We often have fears that our own ideas are not good enough. We tend to want to leave it to the professionals to come up with ideas for new products and services. We are afraid that we might be singled out and ridiculed for having the sheer audacity to come up with a new idea. Who gives you the right to think that you can be as good as the professionals? How dare you try to challenge those who make idea generation part of their professional business?
Yet we see it all the time – ordinary people who come up with ideas for products and services that have eluded the big guns in giant corporations. I’m thinking here of a sample product such as swimwear for women surfers that don’t fall off while they are surfing big waves. Sorry about this additional example but having surfed throughout my teenage and young adult years I can’t help spotting new developments in that domain. It was a surfer who came up with the GoPro camera that is now being used in many other sports. A teenager still in high school came up with the idea for placing plant seeds on a strip of paper and invented the seed-on-a-reel concept.

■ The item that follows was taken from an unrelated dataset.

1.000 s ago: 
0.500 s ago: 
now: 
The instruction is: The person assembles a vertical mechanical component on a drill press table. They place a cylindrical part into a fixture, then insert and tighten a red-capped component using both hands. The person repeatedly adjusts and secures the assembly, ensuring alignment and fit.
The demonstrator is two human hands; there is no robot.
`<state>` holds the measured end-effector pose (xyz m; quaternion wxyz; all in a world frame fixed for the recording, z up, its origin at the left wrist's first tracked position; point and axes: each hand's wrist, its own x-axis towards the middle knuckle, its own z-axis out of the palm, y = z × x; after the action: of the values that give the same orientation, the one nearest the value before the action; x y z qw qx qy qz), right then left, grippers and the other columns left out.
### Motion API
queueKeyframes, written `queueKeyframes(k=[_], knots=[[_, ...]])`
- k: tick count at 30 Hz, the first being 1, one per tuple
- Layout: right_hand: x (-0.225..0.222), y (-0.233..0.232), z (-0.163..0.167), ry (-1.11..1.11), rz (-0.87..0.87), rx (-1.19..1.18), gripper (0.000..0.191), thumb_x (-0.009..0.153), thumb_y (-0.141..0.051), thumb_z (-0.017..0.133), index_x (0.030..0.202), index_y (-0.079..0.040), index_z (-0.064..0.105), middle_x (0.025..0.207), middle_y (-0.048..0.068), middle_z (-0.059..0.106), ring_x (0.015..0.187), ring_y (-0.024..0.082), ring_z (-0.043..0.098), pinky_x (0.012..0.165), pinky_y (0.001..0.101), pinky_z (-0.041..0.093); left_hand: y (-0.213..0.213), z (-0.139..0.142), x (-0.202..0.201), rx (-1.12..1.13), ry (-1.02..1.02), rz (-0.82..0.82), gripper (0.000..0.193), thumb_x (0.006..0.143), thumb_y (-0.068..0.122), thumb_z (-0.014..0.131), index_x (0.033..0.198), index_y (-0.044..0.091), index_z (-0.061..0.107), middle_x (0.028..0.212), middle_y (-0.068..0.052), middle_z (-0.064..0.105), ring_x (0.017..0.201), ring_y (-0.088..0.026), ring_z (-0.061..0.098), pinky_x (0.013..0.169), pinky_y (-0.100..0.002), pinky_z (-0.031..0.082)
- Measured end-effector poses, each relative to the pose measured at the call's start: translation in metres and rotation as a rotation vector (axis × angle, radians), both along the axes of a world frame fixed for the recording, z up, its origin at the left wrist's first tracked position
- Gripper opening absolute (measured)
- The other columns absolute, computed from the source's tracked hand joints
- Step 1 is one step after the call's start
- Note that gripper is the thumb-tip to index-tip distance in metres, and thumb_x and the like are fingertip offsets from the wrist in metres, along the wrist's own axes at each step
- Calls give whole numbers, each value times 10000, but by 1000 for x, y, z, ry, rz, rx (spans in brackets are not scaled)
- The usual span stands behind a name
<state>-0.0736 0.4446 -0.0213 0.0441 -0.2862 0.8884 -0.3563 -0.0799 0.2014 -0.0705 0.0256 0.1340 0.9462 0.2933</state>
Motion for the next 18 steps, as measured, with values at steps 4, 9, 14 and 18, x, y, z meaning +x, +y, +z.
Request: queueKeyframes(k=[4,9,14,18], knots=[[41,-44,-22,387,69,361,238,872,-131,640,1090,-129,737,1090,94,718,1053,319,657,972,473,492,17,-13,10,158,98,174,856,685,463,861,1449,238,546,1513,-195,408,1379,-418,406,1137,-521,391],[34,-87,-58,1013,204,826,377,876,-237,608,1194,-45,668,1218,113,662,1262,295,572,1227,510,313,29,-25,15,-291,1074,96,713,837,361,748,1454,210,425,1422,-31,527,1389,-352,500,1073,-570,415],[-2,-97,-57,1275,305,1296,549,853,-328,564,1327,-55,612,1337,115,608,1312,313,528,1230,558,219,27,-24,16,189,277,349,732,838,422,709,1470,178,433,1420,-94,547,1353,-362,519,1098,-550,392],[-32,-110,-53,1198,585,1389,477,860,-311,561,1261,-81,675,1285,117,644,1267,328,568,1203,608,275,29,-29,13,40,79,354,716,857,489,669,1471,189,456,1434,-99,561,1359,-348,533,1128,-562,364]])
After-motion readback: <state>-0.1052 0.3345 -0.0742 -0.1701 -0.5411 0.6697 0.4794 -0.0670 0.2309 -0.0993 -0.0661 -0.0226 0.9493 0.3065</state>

Two researchers recently looked at the difference between generating ideas for new products from marketers, engineers and designers and compared them with a crowdsourcing process where users of products and services generated ideas. Their findings are interesting: they found that user ideas score significantly higher in terms of novelty and customer benefit and somewhat low in terms of feasibility. That’s not surprising – the point about feasibility – but what they say is that the average values for feasibility (in sharp contrast with novelty and customer benefit) tended to be relatively higher overall.
In the paper “The Value of Crowdsourcing: Can Users Really Compete with Professionals in Generating New Product Ideas?” Marion K. Poetz and Martin Schreier teamed up with a leading company in the baby products market and compared the company internal idea generation process with users who were invited to submit their new product ideas via the company’s website.
The findings of the study demonstrated user ideas score higher on average in terms of novelty and custom, benefit and somewhat low in terms of feasibility. The researchers say this indicates that professionals are more capable of coming up with ideas that can be developed more easily into a product for the market. However, they found that the best ideas overall tended to be more heavily concentrated among users compared with the company’s professionals. None of the professional ideas were placed at the top for novelty as well as customer benefit.
This result is understandable because people who have not worked in these big companies may not know what is “feasible” for the company’s requirements. The researchers make an important point about ideas for new products depending on the industry or product category. What this means is that new product ideas are more feasible when the user has domain experience in the industry or product category. I think this makes a lot of sense because it’s genuinely easier for someone to come up with an idea in a field of where they have experience and in industries or product category that they know.
So if you ever think your idea is second rate compared to the so-called professional idea generators including marketers, engineers and product design specialists don’t be intimidated. Users of products and services can come up with top ideas – they just have to be cautious when it comes to feasibility of implementing and commercialising their idea.